London Mozart Players and Howard Shelley play Saint Saens Piano Concerto No. 2

   

London Mozart Players introduces the seventh series of LMP’s ever-popular Piano Explored series

The London Mozart Players have consistently demonstrated themselves to be a nimble tenacious organisation, brimming with energy, with an infectious kind of tenacity.

LMP’s second series of digital streams – this time focusing on pianist and conductor Howard Shelley’s captivating Piano Explored series – starts on Thursday 18 February 2021.

Recorded at St John’s Smith Square in London in February and March 2021, the seventh series of Piano Explored supported by International Piano will feature five hour-long programmes, with Shelley giving an entertaining and insightful introduction to one or two famous or not-so-famous works for piano and orchestra, before performing them in their entirety with the London Mozart Players. Tickets for the online concerts will be a very reasonably-priced £8.00.

I attended the first episode recording a few weeks back.
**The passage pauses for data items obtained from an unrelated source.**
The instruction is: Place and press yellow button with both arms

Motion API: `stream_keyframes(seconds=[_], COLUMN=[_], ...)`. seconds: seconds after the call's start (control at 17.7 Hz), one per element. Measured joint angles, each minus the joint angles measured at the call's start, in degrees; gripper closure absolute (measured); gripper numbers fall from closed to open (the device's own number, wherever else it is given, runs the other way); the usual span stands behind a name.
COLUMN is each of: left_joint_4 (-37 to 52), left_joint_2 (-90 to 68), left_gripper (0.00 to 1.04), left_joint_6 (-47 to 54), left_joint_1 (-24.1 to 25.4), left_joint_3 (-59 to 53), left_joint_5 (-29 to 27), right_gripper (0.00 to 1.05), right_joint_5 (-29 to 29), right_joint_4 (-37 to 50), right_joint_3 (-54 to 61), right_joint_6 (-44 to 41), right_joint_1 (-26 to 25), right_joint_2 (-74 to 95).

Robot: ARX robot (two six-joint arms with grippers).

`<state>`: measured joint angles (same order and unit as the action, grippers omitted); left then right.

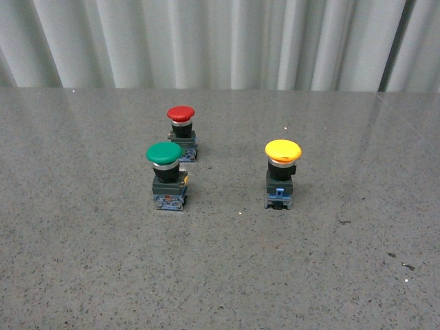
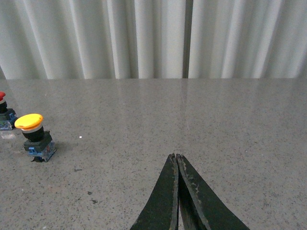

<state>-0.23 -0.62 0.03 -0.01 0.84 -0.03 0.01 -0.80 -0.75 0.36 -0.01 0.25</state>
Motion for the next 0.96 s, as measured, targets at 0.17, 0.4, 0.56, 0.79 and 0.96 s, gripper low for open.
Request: stream_keyframes(seconds=[0.17, 0.4, 0.56, 0.79, 0.96], left_joint_4=[0.0, 0.0, 0.0, 0.0, 0.0], left_joint_2=[0.0, 0.0, 0.0, 0.0, 0.0], left_gripper=[0.07, 0.07, 0.07, 0.07, 0.07], left_joint_6=[0.0, 0.0, 0.0, 0.0, 0.0], left_joint_1=[0.0, 0.0, 0.0, 0.0, 0.0], left_joint_3=[0.0, 0.0, 0.0, 0.0, 0.0], left_joint_5=[0.0, 0.0, 0.0, 0.0, 0.0], right_gripper=[1.03, 0.68, 0.37, 0.05, 0.06], right_joint_5=[0.0, 0.0, 0.0, 0.0, 0.0], right_joint_4=[0.5, 0.5, 0.5, 0.5, 0.5], right_joint_3=[0.0, 0.0, 0.0, 0.0, 0.0], right_joint_6=[0.0, 0.0, 0.0, 0.0, 0.0], right_joint_1=[0.0, 0.0, 0.0, 0.0, 0.0], right_joint_2=[0.0, 0.0, 0.0, 0.0, 0.0])
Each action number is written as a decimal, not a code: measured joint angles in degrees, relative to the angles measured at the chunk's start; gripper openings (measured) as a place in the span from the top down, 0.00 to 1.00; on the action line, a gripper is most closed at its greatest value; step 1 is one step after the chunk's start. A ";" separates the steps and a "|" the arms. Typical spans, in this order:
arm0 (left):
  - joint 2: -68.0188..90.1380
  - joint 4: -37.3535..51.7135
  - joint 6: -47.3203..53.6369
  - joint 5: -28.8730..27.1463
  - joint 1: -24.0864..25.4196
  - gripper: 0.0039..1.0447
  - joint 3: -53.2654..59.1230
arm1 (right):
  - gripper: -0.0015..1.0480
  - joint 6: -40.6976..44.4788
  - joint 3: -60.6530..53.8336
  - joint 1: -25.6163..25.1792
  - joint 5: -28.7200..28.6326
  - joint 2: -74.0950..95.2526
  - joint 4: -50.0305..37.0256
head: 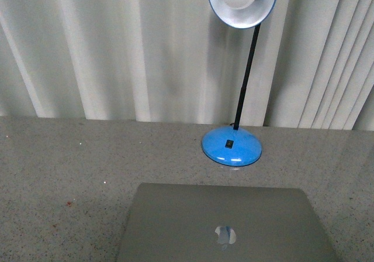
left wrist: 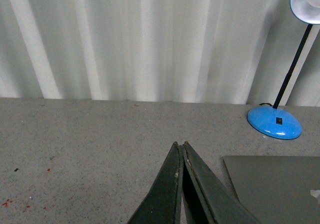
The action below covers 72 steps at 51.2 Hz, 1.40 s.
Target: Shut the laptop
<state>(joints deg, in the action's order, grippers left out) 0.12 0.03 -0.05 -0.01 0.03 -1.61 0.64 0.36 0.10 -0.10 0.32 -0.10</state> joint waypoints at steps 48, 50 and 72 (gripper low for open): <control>0.00 0.00 -0.02 0.00 0.00 0.06 0.00 | 0.07 -0.02 0.00 0.00 0.00 -0.02 0.00; 0.00 0.00 -0.02 0.00 0.00 0.06 0.00 | 0.07 -0.02 0.00 0.00 0.00 -0.02 0.00; 0.00 0.00 -0.02 0.00 0.00 0.06 0.00 | 0.07 -0.02 0.00 0.00 0.00 -0.02 0.02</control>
It was the first time I’d heard live music in many months. The present UK-wide lockdown has starved the ear of a live performance listening experience such that when I heard the first chords in the Saint-Saens the effect was highly emotional, at times overwhelmingly so.

Some of that emotional response is down to the acoustics which supported a clarity of listening I’d almost forgotten about at St John’s Smith Square. To hear so many different textures and orchestration details was a treat, not unlike the experience of hearing after having your earwax removed.

The rest of the emotional response in the moment is created by the energy LMP consistently brings to their performance – charmingly unpretentious but fiercely authentic. Smiles all around and appreciative glances in response to Conductor Laureate Howard Shelley’s direction.

What was the lockdown recording experience like compared to last year?

Interestingly on this occasion the lack of audience wasn’t quite such a painful feeling as it was during the summer of last year when I attended the LPO Summer Session recordings at Henry Wood Hall. This didn’t feel like a ghost event in that respect. Shelley’s easy charm, uncomplicated but passionate explanations and annotations combined with his effortless ability to look straight down the barrel of the lens whenever he talked to the camera had the effect of tricking me into thinking there was an audience in St John’s Smith Square. There’s only one other musician I’ve seen carry that kind of delivery convincingly – violinist Lizzie Ball.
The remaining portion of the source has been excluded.